You are probably asking how they can do this if the plan you chose is unlimited. It is quite simple. When you look at the plans that are advertised you will notice that they say Unlimited Bandwidth and Storage and nothing about resources. Also if you look at their terms of service you will notice that they mention not only the fact that your account must be used for an active website, it also states that there is a resource limit.
Frustrating, but necessary to maintain the low cost web hosting plans that are being offered these days.
The truth is that if a web host sets up their shared servers correctly and maintains them as they should you will never really notice to much of a difference between your new website and one that is operating on a VPS or Dedicated Server. Well at least until your website becomes to popular for shared web hosting.
This type of hosting is affordable to the masses
In the early days of shared hosting the cost of putting up a website was out of the reach of the average person. Costing between $25 to $100 per month. However, with the creation of hosting control panels such as Plesk & cPanel in addition to lower hardware costs the price of shared hosting has dropped. It is not uncommon to see web hosts offering $1 per month hosting, but I do caution you. At this price there are some catches. Some hosts will give you that price as an introductory special and then it would go up to the regular monthly price once the renewal period is reached.

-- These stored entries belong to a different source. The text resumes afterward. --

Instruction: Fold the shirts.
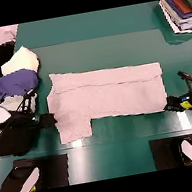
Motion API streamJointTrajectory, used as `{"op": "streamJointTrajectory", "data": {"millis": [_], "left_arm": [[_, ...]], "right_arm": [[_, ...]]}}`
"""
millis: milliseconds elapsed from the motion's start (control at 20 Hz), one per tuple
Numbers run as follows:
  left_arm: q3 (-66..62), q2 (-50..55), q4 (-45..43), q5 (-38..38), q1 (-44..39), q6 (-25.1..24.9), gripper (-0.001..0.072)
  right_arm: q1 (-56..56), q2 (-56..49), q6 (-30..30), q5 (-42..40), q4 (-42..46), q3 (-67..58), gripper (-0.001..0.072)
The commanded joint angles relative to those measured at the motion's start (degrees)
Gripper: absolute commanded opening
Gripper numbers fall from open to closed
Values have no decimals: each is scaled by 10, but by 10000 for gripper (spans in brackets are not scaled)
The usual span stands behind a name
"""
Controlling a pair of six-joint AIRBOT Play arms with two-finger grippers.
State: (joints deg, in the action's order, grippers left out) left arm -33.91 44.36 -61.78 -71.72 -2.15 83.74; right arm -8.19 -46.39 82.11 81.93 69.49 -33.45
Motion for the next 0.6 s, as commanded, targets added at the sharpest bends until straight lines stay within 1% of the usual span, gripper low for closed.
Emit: {"op": "streamJointTrajectory", "data": {"millis": [0,100,200,300,350,450,550], "left_arm": [[-6,-83,8,-112,0,45,18],[-32,-87,13,-119,0,50,18],[-63,-78,3,-77,0,48,18],[-89,-41,-10,-30,0,38,18],[-101,-15,-11,-12,0,24,18],[-128,52,-11,29,0,-2,19],[-164,126,-12,82,0,-16,20]], "right_arm": [[7,76,0,107,43,-42,12],[7,93,11,105,41,-62,11],[7,66,11,85,39,-84,11],[12,7,7,54,37,-112,11],[22,-25,1,37,37,-128,11],[54,-98,-2,-9,37,-171,11],[78,-165,-1,-44,37,-220,11]]}}
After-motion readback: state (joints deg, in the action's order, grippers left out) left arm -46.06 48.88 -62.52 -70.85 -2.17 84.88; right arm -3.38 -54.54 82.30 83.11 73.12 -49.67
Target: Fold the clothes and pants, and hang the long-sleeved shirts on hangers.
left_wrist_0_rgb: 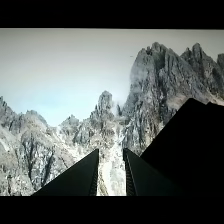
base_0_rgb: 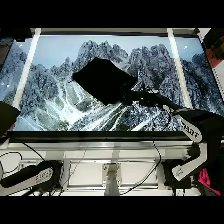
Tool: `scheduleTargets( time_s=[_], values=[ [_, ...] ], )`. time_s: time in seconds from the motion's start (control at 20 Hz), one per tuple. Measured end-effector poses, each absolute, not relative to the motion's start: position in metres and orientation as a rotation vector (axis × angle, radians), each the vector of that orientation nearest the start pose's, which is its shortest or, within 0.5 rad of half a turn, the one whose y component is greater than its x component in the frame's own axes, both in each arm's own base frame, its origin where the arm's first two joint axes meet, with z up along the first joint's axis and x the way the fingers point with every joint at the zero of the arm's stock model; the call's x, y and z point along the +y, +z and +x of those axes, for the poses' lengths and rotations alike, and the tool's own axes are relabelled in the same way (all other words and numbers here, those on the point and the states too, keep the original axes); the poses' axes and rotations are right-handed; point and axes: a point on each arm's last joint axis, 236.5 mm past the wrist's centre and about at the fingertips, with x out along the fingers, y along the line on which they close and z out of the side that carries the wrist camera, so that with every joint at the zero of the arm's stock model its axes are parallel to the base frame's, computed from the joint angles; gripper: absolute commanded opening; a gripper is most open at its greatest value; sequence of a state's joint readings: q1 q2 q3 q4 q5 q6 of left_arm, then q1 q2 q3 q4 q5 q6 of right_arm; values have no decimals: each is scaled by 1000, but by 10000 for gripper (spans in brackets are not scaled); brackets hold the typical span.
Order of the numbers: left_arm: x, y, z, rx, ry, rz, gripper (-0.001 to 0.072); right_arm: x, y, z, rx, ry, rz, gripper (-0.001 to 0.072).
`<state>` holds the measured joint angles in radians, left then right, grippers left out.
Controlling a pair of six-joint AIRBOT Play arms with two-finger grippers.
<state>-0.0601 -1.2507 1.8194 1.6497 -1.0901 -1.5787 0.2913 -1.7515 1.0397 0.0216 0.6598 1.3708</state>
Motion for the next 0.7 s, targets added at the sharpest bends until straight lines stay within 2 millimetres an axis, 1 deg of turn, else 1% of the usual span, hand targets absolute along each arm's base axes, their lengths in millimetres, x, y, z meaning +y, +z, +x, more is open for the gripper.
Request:
scheduleTargets(
  time_s=[0.15, 0.2, 0.25, 0.5, 0.7],
  values=[
    [-11, 309, 467, 519, 3, 62, 194, 289, -76, 431, 1309, 347, 1330, 628],
    [-12, 309, 467, 519, 2, 62, 194, 284, -77, 428, 1326, 361, 1316, 690],
    [-12, 309, 467, 519, 2, 62, 194, 279, -77, 427, 1340, 371, 1310, 700],
    [-12, 309, 467, 519, 2, 61, 194, 244, -73, 422, 1393, 410, 1307, 700],
    [-11, 308, 467, 519, 2, 61, 195, 236, -78, 423, 1394, 396, 1292, 700]
  ],
)
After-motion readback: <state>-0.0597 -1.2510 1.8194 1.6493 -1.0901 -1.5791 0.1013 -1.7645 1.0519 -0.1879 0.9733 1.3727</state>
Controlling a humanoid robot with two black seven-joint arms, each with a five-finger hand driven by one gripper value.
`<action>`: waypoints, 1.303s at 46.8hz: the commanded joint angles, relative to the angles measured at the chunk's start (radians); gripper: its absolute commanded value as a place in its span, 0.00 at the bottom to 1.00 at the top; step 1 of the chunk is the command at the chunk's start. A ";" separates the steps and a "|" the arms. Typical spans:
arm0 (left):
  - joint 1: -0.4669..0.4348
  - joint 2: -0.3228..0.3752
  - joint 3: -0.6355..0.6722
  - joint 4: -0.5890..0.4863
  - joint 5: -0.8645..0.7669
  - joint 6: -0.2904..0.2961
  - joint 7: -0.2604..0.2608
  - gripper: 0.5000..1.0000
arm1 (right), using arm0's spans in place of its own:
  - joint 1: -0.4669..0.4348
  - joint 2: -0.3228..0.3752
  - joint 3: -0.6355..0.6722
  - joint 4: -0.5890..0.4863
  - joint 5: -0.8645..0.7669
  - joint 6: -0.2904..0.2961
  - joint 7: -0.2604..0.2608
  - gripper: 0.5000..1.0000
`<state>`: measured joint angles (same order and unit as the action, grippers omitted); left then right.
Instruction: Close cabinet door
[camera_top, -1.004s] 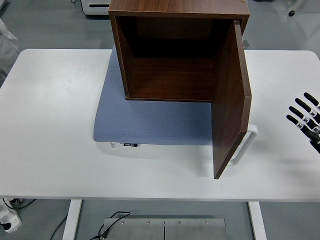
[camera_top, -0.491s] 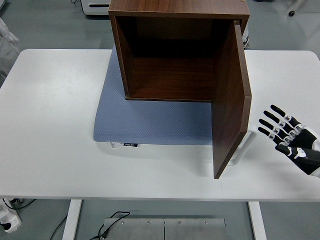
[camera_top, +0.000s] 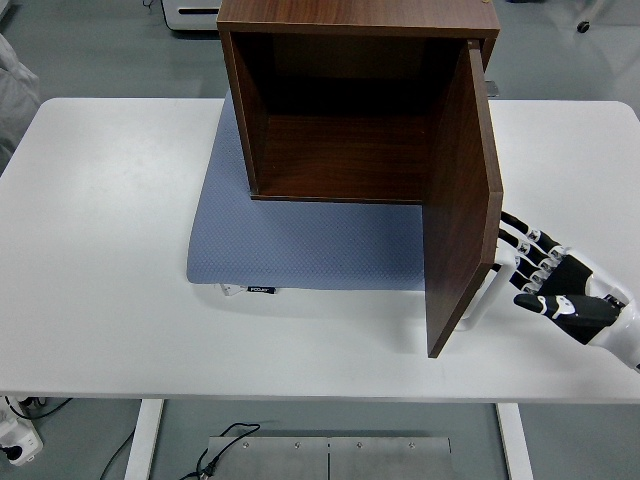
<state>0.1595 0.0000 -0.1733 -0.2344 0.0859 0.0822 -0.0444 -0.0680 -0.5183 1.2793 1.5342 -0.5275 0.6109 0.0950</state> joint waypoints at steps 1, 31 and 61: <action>0.000 0.000 0.000 0.000 0.000 0.001 0.000 1.00 | 0.010 0.004 -0.014 0.000 -0.002 0.000 -0.001 1.00; 0.000 0.000 0.000 0.000 0.000 0.001 0.000 1.00 | 0.143 0.006 -0.150 -0.009 0.000 0.000 -0.011 1.00; 0.000 0.000 0.000 0.001 0.000 0.001 0.000 1.00 | 0.283 0.064 -0.247 -0.045 0.014 0.000 -0.024 1.00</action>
<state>0.1595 0.0000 -0.1733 -0.2341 0.0859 0.0824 -0.0443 0.2035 -0.4558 1.0331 1.4929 -0.5158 0.6109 0.0710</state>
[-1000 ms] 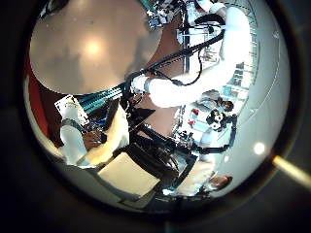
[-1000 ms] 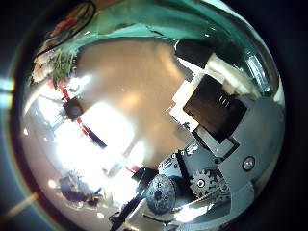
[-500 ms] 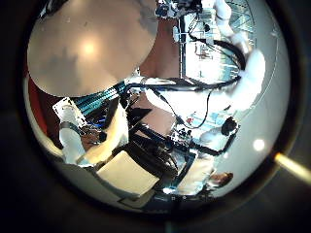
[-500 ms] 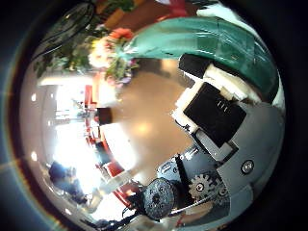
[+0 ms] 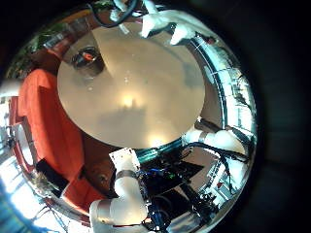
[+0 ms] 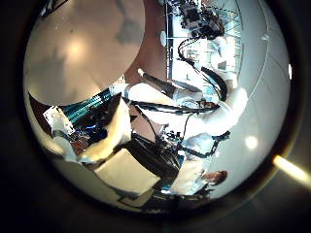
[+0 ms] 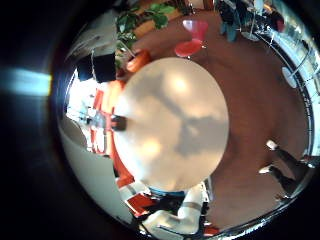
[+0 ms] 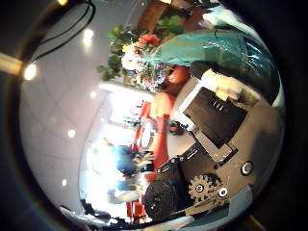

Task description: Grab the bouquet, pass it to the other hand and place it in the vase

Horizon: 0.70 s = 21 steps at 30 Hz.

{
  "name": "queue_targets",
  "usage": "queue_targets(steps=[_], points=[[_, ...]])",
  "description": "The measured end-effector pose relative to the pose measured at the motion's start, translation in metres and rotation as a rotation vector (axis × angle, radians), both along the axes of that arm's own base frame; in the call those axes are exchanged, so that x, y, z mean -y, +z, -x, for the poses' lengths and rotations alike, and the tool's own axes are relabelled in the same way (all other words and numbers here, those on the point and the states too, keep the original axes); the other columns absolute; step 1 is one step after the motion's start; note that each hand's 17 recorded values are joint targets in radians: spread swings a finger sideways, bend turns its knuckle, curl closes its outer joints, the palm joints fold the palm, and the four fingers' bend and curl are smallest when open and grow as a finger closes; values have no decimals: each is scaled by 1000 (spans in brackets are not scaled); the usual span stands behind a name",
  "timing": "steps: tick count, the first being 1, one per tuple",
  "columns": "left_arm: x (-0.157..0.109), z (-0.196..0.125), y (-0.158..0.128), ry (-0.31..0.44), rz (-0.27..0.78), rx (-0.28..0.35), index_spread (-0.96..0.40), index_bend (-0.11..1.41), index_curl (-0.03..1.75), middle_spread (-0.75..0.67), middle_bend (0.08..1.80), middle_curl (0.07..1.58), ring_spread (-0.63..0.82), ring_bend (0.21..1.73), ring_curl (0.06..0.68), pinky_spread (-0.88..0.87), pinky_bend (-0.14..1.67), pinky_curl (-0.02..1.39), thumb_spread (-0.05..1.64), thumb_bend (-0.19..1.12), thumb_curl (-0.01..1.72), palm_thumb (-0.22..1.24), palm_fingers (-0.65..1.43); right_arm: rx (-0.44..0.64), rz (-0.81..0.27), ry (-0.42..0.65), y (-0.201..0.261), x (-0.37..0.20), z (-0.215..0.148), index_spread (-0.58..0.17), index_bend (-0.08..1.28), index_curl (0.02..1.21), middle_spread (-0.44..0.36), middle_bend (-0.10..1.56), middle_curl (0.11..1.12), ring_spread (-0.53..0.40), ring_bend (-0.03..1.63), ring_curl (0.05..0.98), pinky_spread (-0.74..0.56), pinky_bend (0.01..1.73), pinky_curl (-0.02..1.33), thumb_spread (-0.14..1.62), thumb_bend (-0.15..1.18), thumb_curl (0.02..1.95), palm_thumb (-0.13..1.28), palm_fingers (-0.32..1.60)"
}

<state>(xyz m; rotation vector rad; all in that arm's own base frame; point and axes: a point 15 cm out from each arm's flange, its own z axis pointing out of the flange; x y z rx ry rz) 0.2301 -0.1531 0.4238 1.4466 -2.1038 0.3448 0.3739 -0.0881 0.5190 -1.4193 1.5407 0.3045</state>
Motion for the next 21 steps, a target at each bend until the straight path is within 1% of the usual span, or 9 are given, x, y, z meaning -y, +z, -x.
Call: queue_targets(steps=[2,4,7,10,13,15,17,19,21], points=[[-3,-10,7,30,61,36,159,174,349,421,194,324,545,481,211,501,193,302,1103,-49,344,331,151,33,-79,52,13,-9,8,-236,1163,918,-146,1335,873,-198,1441,733,-188,1318,795,817,124,1021,1125,1131],[0,-19,16,59,133,75,158,171,347,413,193,325,542,491,212,497,195,302,1096,-40,333,298,157,56,-147,115,20,-16,17,-233,1167,914,-144,1338,868,-198,1444,734,-189,1311,806,813,122,1045,1122,1131],[14,-29,31,86,253,118,159,162,341,405,197,328,529,510,216,493,200,305,1083,-34,323,267,174,82,-244,214,30,-26,32,-229,1174,908,-142,1341,861,-197,1446,734,-190,1301,821,808,119,1079,1118,1132],[26,-43,56,131,418,147,158,160,335,393,203,333,522,523,218,483,201,308,1070,-31,317,247,186,102,-319,320,39,-39,47,-225,1179,902,-140,1349,856,-196,1447,733,-191,1291,836,805,115,1111,1115,1132],[29,-51,78,163,543,157,160,159,329,383,211,339,510,533,218,479,201,310,1055,-29,314,237,200,109,-373,422,37,-59,57,-223,1183,896,-139,1353,852,-195,1448,733,-193,1283,851,804,109,1139,1108,1131],[23,-51,83,170,568,154,160,160,326,380,211,343,506,537,218,480,204,313,1043,-32,313,221,199,99,-402,461,31,-72,59,-221,1185,893,-138,1356,849,-195,1449,732,-194,1277,860,805,106,1156,1106,1131],[23,-50,87,164,589,149,166,154,321,377,209,345,503,544,219,482,210,316,1030,-36,309,200,191,91,-436,503,26,-81,66,-220,1187,890,-138,1358,846,-195,1449,732,-195,1273,867,805,104,1168,1105,1131],[28,-49,91,156,628,138,169,155,317,381,205,346,502,550,219,478,214,318,1016,-33,308,191,180,74,-492,552,18,-87,78,-219,1191,887,-137,1360,843,-195,1451,731,-197,1265,879,808,99,1189,1099,1129],[35,-47,97,145,691,110,175,153,312,389,205,348,504,553,218,477,219,322,1003,-31,308,185,170,56,-548,595,10,-96,86,-218,1193,884,-137,1362,840,-195,1454,732,-198,1259,889,810,96,1205,1098,1130]])
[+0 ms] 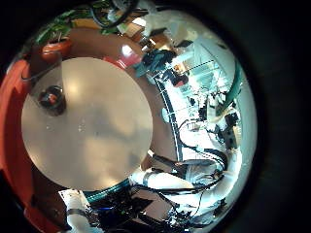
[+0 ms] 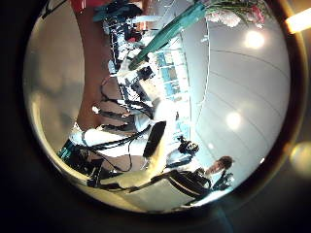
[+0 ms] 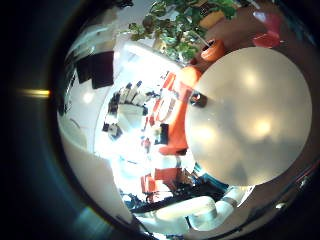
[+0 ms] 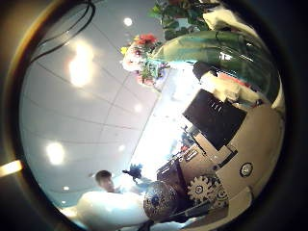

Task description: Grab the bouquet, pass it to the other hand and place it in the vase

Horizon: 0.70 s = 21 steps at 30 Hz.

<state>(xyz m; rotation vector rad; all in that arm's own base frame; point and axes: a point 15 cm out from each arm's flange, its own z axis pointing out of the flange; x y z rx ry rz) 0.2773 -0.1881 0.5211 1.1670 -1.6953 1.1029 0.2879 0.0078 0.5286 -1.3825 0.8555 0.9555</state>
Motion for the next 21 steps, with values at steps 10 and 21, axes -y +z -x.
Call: queue_targets(steps=[10,21], points=[[13,1,34,-81,227,-43,201,153,289,440,199,348,527,552,210,488,262,334,953,-27,319,196,95,-82,-62,275,-26,-56,20,-215,1205,876,-135,1370,829,-195,1457,733,-206,1233,932,825,78,1267,1089,1128],[21,-3,47,-111,316,-67,206,161,285,392,290,371,531,547,198,485,245,322,935,-23,333,265,175,-112,-10,424,-52,-94,28,-213,1213,868,-134,1378,820,-198,1453,738,-213,1213,970,840,59,1321,1087,1125]])
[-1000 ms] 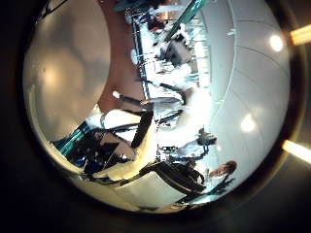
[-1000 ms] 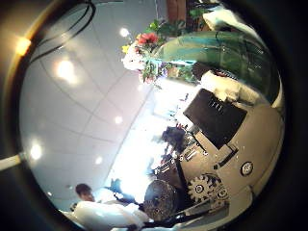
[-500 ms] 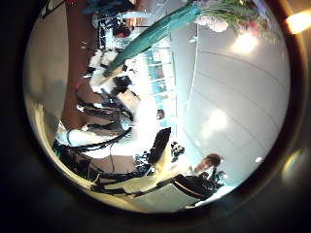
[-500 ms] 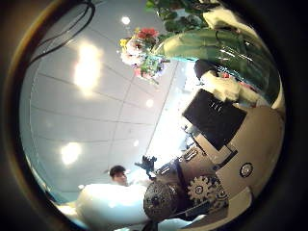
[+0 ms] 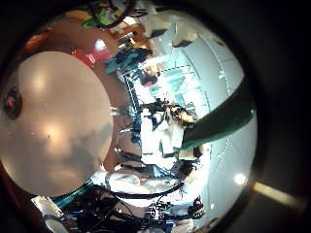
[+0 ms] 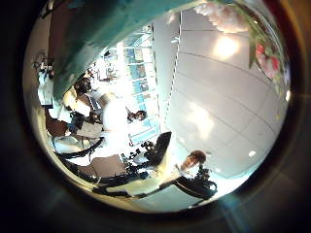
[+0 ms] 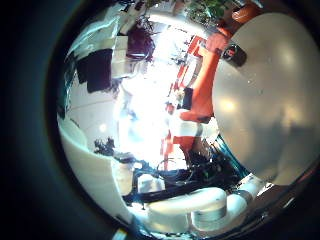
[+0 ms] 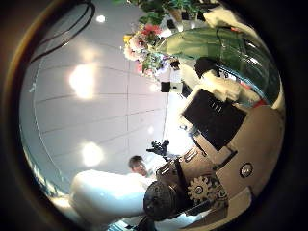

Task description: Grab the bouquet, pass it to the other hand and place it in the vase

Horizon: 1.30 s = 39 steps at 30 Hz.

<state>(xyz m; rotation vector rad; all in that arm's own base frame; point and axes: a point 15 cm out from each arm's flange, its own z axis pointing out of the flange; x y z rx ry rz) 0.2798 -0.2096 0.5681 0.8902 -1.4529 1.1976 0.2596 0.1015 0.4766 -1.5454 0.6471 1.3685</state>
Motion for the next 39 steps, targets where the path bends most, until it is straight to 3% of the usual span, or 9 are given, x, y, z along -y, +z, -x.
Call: queue_targets(steps=[6,10,12,19,23,26,27,32,39], points=[[11,-2,2,-38,64,-34,87,191,319,119,616,506,273,607,204,290,226,306,953,-11,345,353,584,3,85,29,-21,-23,-5,-212,1216,865,-135,1378,819,-199,1452,741,-217,1204,986,848,49,1345,1089,1123],[10,-2,0,-40,81,-50,-62,194,336,-87,744,589,-144,897,289,-71,555,409,978,11,362,477,1155,-8,118,14,-33,-24,-8,-212,1217,863,-135,1378,819,-200,1450,742,-211,1205,1000,851,44,1359,1094,1125],[10,-3,2,-38,93,-48,-154,296,388,-176,810,662,-269,1042,365,-204,761,504,1004,102,409,681,1318,-18,119,3,-38,-25,-9,-212,1217,862,-135,1378,819,-200,1450,743,-208,1204,1005,855,43,1364,1099,1124],[6,-5,11,3,109,5,-389,614,576,-358,1025,797,-406,1316,490,-410,1096,681,1037,191,531,921,1222,-26,153,-126,-55,-17,-32,-215,1213,865,-140,1363,821,-205,1434,745,-211,1208,1020,875,-36,1328,994,1070],[1,-9,18,48,103,51,-501,740,698,-419,1120,850,-418,1408,528,-466,1182,753,1055,195,590,961,1134,-50,164,-198,-64,-1,-40,-242,1065,841,-156,1262,793,-211,1377,714,-266,1168,956,923,-51,1163,857,947],[-2,-11,27,79,94,88,-550,780,769,-443,1158,872,-415,1448,540,-493,1203,790,1067,194,625,978,1097,-55,168,-213,-66,4,-41,-280,838,801,-171,1162,760,-237,1348,686,-364,1117,900,954,-49,1036,796,670],[-3,-11,30,84,92,98,-563,787,791,-449,1167,878,-414,1458,543,-501,1207,801,1070,193,635,982,1087,-54,168,-217,-66,5,-42,-305,666,750,-172,1039,721,-247,1318,665,-374,1099,878,965,-53,975,765,354],[-13,-16,50,120,65,169,-615,787,889,-469,1191,896,-403,1492,550,-530,1212,847,1083,180,682,989,1057,-55,168,-238,-68,13,-44,-351,484,594,-115,746,586,-154,1076,550,-117,954,807,976,-44,813,715,-76],[-34,-25,75,197,11,261,-663,751,1005,-483,1204,908,-395,1509,547,-560,1198,900,1094,158,739,993,1050,-62,167,-271,-71,24,-48,-369,308,459,-29,491,447,38,813,403,254,782,665,975,-32,667,702,-63]])
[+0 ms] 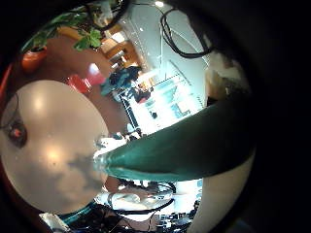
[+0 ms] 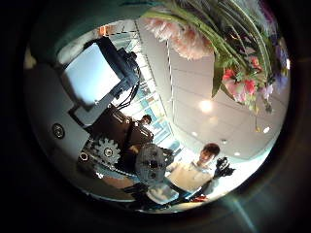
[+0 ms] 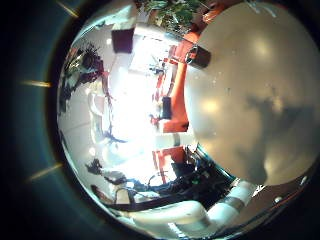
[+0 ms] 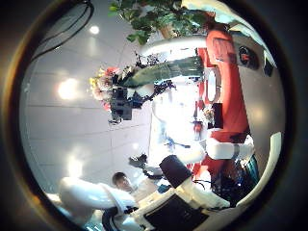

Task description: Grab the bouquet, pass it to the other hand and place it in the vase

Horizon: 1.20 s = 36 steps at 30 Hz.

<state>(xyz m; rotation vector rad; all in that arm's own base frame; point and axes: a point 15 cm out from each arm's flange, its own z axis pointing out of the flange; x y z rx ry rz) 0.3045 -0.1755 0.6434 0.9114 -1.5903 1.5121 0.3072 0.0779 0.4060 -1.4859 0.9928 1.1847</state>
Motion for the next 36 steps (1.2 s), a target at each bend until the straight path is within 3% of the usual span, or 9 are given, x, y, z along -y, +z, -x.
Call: queue_targets(steps=[4,14,20,36], points=[[-9,-6,13,45,-4,39,-682,726,1061,-485,1206,911,-393,1515,544,-573,1181,925,1099,148,764,999,1055,5,18,-26,-4,2,-7,-370,262,428,-13,425,411,77,748,364,340,704,603,972,-30,618,706,-20],[-60,-31,49,297,-19,164,-718,659,1172,-490,1200,917,-390,1518,536,-604,1145,978,1106,124,822,1010,1062,5,40,-90,-13,8,-24,-374,183,380,10,301,356,123,609,289,401,564,474,968,-26,536,725,58],[-92,-47,47,447,-61,204,-733,626,1222,-492,1194,919,-390,1516,532,-621,1124,1003,1110,109,849,1014,1068,-3,48,-107,-18,10,-30,-373,165,350,12,266,347,129,573,270,413,540,435,966,-26,514,731,91],[-126,-88,-10,506,-68,123,-757,565,1308,-498,1176,926,-391,1508,526,-651,1087,1053,1120,75,900,1024,1084,-15,64,-150,-35,16,-44,-362,157,304,12,231,344,122,531,246,411,503,367,965,-25,500,751,153]])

The other problem is with hosts that sell at this price, but oversell under powered dedicated servers that have consistent issues with downtime and lag. I am pretty sure you do not want that as problem for your website. It kind of makes it hard to get people who visit your website to take you seriously.
Shared web hosting plans can be easy to use, even when you are a new website owner that has little to no experience. Many offer “one-click” application installers for scripts such as WordPress, that can have you up and running in a matter of minutes, barring designing and adding information.
Security is another issue
Everything that pertains to the maintenance of the web server is the responsibility of the hosting company – this includes the security of the server. However, as hard as most web hosting providers work to keep their servers secure there is a big issue that they face….. the websites themselves. Website owners in a shared hosting platform can find themselves at the mercy of other website owners. When one website becomes the victim of a malicious hacker it is easier for this to spread to other websites that operate on the same web server.
Since you are on a shared server there are normally no options for you to install your own firewalls and anti-malware. There are, however, options to purchase anti-malware plans that allow you to scan your website on a daily basis to ensure that you do not become a victim.
Who is shared web hosting best for?
As we stated before it is best suited for small sites that get a relatively small volume of traffic to their website and do not need huge amounts of physical resources such as RAM or CPU’s.
As your website grows make sure you can grow your hosting as well. It will eventually become important that you upgrade to a Virtual Private Server (VPS) or even a dedicated server. While the cost is higher, the returns will normally be higher as well as you are not competing for resources and your customers notice an increase in the speed of your page loads. This can definitely translate into higher sales volumes.
However, with low costs shared web hosting is a great and affordable way to start your online website adventure.